__TASK INSTRUCTIONS__. Your job with the data below: print everything from the line that holds "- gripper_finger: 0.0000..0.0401" down to the line that holds "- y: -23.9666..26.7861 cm", ends included, exactly, and nothing else.

__DATASET ENTRIES__.
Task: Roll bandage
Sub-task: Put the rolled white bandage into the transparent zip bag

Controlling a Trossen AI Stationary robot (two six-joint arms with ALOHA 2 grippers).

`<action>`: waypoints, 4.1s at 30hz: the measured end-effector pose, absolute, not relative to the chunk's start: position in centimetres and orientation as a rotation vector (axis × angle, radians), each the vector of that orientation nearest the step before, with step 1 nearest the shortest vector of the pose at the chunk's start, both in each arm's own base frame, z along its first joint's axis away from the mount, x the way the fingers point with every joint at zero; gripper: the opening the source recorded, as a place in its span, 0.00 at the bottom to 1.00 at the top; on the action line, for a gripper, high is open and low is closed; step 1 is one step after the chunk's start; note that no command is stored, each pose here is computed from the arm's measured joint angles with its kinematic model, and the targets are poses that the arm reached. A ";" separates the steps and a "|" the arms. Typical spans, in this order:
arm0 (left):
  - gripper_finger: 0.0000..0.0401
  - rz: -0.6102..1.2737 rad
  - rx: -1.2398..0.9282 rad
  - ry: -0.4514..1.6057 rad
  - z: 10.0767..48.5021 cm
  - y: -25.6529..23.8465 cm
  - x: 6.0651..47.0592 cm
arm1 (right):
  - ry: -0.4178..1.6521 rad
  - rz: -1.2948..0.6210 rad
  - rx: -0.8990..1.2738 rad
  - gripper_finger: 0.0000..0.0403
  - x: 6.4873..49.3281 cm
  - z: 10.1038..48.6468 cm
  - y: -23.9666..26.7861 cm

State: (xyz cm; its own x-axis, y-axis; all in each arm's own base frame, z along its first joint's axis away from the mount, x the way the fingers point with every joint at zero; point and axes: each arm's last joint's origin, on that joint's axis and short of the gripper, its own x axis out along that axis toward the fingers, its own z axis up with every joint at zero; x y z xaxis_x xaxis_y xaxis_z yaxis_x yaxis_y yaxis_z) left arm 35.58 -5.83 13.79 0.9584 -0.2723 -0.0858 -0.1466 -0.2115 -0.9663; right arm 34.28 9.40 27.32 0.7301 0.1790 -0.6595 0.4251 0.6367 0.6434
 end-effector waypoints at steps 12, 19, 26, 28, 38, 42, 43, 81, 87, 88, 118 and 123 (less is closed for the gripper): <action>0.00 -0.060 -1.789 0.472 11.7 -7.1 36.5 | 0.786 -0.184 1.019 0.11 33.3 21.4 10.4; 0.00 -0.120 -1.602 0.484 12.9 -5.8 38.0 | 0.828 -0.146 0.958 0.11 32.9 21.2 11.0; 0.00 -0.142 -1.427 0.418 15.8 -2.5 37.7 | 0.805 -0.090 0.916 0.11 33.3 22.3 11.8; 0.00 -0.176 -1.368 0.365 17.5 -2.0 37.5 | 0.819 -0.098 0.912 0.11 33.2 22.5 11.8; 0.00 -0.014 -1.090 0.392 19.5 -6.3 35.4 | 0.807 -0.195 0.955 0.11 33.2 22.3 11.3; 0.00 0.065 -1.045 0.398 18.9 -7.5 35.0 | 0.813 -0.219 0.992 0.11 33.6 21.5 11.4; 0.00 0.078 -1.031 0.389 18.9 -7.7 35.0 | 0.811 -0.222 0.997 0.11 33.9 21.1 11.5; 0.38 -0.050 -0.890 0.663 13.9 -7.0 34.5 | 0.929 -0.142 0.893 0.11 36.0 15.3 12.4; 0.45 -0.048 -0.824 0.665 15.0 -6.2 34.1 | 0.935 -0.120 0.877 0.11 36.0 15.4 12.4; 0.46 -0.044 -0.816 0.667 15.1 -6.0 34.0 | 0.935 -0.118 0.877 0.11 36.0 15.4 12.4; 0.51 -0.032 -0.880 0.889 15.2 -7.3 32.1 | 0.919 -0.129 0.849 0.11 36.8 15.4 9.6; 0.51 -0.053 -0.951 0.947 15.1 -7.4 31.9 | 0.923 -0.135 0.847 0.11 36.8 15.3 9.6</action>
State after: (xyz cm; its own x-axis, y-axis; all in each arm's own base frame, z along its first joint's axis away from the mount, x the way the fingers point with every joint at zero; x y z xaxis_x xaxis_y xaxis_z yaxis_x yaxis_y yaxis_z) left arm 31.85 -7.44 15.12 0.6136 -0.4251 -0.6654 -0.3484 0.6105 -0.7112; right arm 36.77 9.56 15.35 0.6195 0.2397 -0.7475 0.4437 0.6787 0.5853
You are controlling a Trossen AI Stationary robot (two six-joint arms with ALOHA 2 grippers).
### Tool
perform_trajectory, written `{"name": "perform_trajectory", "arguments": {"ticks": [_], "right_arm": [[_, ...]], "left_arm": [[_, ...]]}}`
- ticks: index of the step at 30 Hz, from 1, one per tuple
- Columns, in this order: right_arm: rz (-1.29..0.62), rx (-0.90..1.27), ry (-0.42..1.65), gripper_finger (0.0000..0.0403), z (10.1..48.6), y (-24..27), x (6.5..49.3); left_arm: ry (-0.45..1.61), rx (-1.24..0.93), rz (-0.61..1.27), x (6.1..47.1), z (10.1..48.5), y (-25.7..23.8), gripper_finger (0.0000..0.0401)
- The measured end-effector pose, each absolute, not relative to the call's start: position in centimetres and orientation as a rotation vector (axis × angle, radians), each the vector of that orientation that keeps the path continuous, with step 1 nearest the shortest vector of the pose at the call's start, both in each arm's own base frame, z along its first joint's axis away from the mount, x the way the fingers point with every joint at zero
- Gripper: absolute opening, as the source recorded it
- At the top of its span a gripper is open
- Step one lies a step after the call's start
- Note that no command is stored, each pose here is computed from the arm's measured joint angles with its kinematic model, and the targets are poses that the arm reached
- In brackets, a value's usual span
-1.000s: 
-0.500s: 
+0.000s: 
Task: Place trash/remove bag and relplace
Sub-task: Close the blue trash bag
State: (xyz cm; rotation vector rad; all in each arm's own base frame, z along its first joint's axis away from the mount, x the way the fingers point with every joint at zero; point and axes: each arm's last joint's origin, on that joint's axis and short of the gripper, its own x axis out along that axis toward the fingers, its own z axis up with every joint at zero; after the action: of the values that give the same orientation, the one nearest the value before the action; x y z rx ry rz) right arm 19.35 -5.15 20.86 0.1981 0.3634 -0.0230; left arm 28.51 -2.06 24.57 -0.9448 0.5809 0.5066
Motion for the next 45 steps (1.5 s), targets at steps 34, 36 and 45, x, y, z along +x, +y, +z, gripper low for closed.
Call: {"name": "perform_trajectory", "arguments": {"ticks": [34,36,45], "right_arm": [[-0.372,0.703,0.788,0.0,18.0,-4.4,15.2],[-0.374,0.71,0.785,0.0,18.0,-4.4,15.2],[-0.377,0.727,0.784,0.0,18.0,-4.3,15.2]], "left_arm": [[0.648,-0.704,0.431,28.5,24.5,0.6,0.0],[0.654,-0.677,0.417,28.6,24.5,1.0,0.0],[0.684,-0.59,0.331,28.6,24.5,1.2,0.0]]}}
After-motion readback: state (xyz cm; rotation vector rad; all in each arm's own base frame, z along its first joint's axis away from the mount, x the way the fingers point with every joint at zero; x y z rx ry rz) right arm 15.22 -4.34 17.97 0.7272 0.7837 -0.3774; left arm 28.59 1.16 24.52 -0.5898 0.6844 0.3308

__ANSWER SECTION__.
  - gripper_finger: 0.0000..0.0401
  - rz: -0.6102..1.2737 rad
  - rx: -1.2398..0.9282 rad
  - ry: -0.4514..1.6057 rad
  - z: 10.0767..48.5021 cm
  - y: -25.6529..23.8465 cm
  - x: 6.0651..47.0592 cm
arm1 (right):
  - ry: -0.4178..1.6521 rad
  - rz: -1.2948..0.6210 rad
  - rx: -0.8990..1.2738 rad
  - gripper_finger: 0.0000..0.0403
  - x: 6.4873..49.3281 cm
  - z: 10.1038..48.6468 cm
  - y: -23.9666..26.7861 cm

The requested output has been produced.